Can I suggest that you use for loops instead of whiles? You need to stop if you run out of space, so you might as well use the appropriate construct.
I suspect you have a bug in this code:
while(chapter[i]=get_paragraph(infile)) {
if(!isspace(**chapter[0])){
break;
}
i++;
}
chapter[++i]='\0';
Firstly, shouldn't it be chapter[i] instead of chapter[0]? You want to know if the pointer at chapter[i] points to a space, not the first pointer in chapter. So this will probably loop indefinitely - hence the need for a for loop, so you don't just loop forever accidentally.
Secondly, you increment i at the end of the while block, and then again in the chapter[++i] assignment. i has already been incremented by the final loop execution before the while condition breaks, so it is already the correct position to use. ++i increments before yielding the value, so presumably you meant to have i++ here, so that it would increment after yielding the current value of i. Either way, it's confusing one of us as to what you mean, so maybe just put the increment on a separate line for clarity. The compiler will sort out any available optimisation.
Finally (and I might well be wrong here) why are you setting the value to '\0'? That's a null character, isn't it? But your array is of pointers. The null pointer would be 0, rather than '\0', I think. If I'm right, you might have still got away with it if '\0' yields the same set of zeroes as the null pointer.

Have you tried single stepping though it in gdb, and occasionally dumping the local variables to see the current state? It's a good way to learn.
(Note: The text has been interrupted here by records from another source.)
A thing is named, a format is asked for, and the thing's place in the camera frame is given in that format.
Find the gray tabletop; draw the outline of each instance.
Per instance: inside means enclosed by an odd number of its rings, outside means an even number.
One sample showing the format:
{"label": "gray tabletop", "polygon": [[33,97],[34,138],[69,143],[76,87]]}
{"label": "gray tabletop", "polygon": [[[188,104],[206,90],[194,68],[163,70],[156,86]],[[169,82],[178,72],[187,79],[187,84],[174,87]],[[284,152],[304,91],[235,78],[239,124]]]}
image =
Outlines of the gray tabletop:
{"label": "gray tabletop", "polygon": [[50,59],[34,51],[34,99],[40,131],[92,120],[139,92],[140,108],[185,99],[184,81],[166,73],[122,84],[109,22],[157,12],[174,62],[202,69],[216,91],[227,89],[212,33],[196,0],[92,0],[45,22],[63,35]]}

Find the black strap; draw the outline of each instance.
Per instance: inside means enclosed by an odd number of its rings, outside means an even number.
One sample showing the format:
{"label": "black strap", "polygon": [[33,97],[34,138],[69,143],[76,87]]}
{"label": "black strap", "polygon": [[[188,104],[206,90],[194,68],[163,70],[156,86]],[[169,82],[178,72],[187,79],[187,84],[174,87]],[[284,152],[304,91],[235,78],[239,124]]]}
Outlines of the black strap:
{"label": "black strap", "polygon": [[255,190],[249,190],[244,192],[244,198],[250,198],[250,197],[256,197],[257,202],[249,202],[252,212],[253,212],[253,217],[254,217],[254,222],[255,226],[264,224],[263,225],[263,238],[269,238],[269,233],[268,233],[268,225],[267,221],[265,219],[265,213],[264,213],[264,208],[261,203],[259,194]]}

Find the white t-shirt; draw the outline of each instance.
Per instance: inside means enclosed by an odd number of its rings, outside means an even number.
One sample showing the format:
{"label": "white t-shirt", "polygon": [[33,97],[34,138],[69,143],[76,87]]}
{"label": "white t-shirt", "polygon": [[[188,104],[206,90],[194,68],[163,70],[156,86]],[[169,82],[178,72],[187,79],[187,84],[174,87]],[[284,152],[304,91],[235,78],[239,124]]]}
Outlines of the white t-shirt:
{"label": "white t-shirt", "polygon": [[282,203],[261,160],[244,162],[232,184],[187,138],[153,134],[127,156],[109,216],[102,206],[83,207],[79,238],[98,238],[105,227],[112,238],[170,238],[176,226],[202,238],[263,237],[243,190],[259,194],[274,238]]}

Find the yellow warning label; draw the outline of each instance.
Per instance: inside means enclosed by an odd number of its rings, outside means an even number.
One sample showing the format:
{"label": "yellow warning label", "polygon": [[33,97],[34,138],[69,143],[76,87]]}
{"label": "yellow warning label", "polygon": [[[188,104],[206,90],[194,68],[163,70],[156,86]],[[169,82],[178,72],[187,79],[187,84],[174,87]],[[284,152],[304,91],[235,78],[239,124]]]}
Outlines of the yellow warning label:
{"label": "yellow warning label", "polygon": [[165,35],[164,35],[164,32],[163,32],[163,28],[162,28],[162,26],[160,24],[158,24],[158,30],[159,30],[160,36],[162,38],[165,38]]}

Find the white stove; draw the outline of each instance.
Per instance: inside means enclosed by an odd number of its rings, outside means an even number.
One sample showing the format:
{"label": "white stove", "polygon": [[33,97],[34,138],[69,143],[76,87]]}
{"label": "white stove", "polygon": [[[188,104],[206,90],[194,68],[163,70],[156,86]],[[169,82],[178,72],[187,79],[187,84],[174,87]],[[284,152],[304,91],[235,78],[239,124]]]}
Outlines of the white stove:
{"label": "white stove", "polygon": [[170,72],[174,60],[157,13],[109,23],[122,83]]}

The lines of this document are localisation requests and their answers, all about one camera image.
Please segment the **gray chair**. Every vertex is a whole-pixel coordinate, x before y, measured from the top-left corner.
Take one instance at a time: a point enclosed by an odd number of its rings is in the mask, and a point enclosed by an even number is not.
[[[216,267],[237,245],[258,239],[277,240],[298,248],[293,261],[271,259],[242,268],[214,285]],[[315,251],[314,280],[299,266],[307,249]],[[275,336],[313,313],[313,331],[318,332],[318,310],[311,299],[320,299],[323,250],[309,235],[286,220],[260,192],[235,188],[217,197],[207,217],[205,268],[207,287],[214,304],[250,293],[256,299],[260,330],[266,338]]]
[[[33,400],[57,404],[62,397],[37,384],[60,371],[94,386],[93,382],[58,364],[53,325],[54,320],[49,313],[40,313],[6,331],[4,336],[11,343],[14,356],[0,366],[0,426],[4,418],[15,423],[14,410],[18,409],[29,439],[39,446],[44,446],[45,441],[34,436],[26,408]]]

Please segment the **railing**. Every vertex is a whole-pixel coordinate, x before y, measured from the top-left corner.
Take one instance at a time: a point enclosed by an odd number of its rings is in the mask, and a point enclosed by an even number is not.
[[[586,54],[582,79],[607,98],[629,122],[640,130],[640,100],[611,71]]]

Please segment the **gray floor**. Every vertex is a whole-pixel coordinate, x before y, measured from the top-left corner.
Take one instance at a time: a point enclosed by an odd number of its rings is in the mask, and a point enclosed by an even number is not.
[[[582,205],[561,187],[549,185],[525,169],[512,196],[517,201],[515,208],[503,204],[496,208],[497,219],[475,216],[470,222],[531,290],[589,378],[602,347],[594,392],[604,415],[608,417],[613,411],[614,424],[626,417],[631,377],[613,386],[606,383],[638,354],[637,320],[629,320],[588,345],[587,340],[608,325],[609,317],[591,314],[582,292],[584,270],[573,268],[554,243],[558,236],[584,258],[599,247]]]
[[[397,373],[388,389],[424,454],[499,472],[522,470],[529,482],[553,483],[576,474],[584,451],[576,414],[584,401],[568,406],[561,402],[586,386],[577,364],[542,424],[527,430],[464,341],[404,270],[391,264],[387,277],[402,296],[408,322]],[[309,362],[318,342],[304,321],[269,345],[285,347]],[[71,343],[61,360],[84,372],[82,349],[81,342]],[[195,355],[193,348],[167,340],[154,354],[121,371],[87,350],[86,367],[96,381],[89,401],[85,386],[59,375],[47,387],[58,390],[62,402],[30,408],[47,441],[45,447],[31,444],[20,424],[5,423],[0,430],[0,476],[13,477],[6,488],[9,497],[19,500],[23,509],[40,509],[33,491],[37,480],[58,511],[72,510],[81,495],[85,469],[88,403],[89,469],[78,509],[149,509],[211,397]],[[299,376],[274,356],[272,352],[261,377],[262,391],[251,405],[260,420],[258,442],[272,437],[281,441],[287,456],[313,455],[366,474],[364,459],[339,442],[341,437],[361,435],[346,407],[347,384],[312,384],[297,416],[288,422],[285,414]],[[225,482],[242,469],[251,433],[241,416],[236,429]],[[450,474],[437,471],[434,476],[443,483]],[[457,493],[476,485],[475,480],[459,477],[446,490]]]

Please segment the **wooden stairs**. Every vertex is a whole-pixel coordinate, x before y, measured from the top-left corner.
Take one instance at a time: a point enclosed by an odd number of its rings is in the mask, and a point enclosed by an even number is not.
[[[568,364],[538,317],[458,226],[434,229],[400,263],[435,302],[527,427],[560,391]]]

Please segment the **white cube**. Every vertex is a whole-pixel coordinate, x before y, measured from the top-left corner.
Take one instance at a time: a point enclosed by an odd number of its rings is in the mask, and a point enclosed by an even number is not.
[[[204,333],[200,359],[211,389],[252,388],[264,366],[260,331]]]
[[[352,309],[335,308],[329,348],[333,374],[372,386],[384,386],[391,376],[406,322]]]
You may want to add a few extra intermediate variables that "info locals" will automatically dump as well (pointers to the current XXX, where XXX is various items in your hierarchy)
I assume a GNU environment:
% gcc -g homework.c -o hw
% gdb hw
(gdb) b 10
(gdb) r
(gdb) info locals
(gdb) n
(gdb) info locals
...
Replace "10" with a suitable line number near the beginning of the function.

Shouldn't it be:
if(!isspace(**chapter[i])){
Each chapter[i] is a pointer to a pointer to a char, this char is the first character in each chapter. So **chapter[i] represents the first character in chapter i. Using chapter[0] will only look at the first chapter.